Rózsa Viola Concerto; Hungarian Serenade

Two fine works rich in Magyar colours spanning the bulk of Rózsa’s career

Record and Artist Details

Composer or Director: Miklós Rózsa

Label: Naxos

Media Format: CD or Download

Media Runtime: 61

Mastering:

Stereo
DDD

Catalogue Number: 8570925

Tracks:

Composition Artist Credit
Concerto for Viola and Orchestra Miklós Rózsa, Composer
Budapest Concert Orchestra
Gilad Karni, Viola
Mariusz Smolij, Conductor
Miklós Rózsa, Composer
Hungarian Serenade Miklós Rózsa, Composer
Budapest Concert Orchestra
Mariusz Smolij, Conductor
Miklós Rózsa, Composer
The recording industry’s sustained interest in Rózsa’s concert music is heartening and this new disc from Naxos is its latest manifestation. Both works exhibit fully the strengths and appeal of the composer’s output as a whole, from its impeccable craftsmanship to its lilting Hungarian accent. The personal voice – close stylistically at times to Kodály and Bartók – is recognisably that of the film composer whose music graced the silver screen for so long.
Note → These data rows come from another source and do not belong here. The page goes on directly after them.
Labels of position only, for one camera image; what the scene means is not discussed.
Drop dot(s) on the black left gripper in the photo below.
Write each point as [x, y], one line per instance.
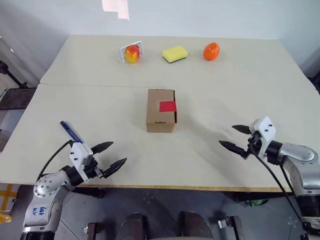
[93, 170]

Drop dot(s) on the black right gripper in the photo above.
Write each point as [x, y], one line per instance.
[253, 143]

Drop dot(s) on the brown cardboard box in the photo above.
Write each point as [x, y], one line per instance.
[157, 117]

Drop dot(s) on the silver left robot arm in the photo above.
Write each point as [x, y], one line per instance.
[47, 190]

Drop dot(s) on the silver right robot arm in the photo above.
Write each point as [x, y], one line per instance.
[300, 160]

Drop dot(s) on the green small object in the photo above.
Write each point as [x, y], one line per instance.
[257, 203]

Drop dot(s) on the dark rounded shape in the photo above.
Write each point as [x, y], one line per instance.
[195, 226]
[136, 227]

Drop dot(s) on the red tape seal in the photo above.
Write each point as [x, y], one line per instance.
[167, 106]

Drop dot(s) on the orange toy mango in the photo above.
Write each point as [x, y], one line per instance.
[211, 51]

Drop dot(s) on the black object beside table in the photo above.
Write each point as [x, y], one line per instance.
[315, 83]

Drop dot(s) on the red yellow toy apple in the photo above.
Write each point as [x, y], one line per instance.
[132, 54]

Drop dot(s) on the yellow sponge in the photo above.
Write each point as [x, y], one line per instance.
[174, 53]

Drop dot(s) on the black woven mat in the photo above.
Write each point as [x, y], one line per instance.
[16, 98]

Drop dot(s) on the yellow round object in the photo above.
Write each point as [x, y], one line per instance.
[5, 218]

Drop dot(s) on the black tripod stand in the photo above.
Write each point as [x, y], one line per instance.
[11, 75]

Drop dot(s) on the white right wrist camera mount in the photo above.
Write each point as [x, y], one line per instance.
[266, 130]

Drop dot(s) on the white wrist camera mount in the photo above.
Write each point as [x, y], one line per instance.
[266, 130]
[78, 157]

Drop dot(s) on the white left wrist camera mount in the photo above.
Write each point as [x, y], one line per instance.
[78, 157]

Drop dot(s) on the dark caster bracket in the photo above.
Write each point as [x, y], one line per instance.
[230, 227]
[93, 231]

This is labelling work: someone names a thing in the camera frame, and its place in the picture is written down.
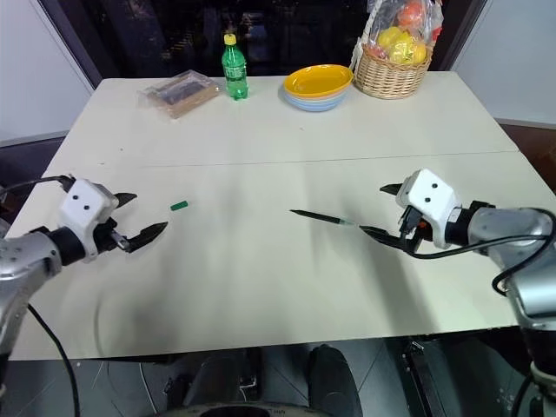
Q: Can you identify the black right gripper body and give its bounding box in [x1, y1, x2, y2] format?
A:
[397, 204, 435, 254]

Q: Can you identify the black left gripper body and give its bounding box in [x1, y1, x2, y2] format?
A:
[92, 216, 132, 254]

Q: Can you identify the black pen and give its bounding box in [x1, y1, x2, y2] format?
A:
[289, 208, 362, 229]

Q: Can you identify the light blue bowl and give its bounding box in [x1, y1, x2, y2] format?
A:
[284, 89, 350, 113]

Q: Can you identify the woven wicker basket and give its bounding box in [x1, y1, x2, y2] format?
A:
[354, 43, 434, 101]

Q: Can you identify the clear plastic packaged box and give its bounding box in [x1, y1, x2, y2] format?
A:
[137, 69, 222, 122]

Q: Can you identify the pink bowl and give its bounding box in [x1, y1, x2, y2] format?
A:
[283, 86, 351, 105]

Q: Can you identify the yellow bowl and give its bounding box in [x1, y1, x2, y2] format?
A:
[283, 63, 354, 98]

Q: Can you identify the yellow fruit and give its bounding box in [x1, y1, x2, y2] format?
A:
[375, 26, 427, 65]

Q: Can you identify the dark rounded shape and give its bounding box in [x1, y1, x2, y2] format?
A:
[308, 343, 364, 417]

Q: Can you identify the green plastic soda bottle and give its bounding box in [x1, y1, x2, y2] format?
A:
[221, 33, 250, 102]

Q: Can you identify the orange fruit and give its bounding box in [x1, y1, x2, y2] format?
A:
[397, 0, 429, 28]

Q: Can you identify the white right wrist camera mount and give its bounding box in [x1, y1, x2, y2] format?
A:
[396, 169, 464, 250]

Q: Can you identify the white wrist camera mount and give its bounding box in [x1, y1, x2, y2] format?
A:
[396, 169, 464, 250]
[58, 176, 120, 263]

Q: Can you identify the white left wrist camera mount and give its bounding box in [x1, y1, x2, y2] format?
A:
[58, 176, 120, 263]

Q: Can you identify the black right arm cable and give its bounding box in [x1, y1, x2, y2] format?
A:
[406, 235, 555, 297]

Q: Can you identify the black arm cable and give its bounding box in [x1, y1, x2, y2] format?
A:
[406, 235, 555, 297]
[0, 175, 74, 197]

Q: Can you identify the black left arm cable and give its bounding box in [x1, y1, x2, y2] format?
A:
[0, 175, 74, 197]

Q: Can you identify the thick black trailing cable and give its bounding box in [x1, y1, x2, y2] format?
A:
[27, 303, 83, 417]

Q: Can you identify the black metal stand frame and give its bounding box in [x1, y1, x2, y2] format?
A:
[400, 340, 442, 417]
The Hungarian Serenade started life in the early 1930s as his Op 10 for strings but Rózsa’s senior colleague Ernö von Dohnányi (who conducted the premiere in 1932) persuaded the young composer to recast it for a larger orchestra with a punchier finale. The work underwent several further revisions before emerging as the work given here. As I said when reviewing Noseda’s rival account, the Hungarian Serenade is high-quality light music. It is superbly played here, though Chandos’s rival is even slicker.

With Paul Silverthorne’s fine account (Koch, 10/96) now deleted, Gilad Karni’s ardent interpretation of the Viola Concerto is especially welcome. A fine player and former Lionel Tertis Competition prize-winner, Karni audibly relishes the work’s dark colours and rich writing. The Concerto had a difficult genesis (for Rózsa), taking four years to complete with several interruptions by film work which the composer later claimed ruined the flow. Yet the finished result does not betray this, its four movements holding together as if written in a single burst of inspiration. Karni proves a fine advocate and the Budapest Concert Orchestra provide excellent support.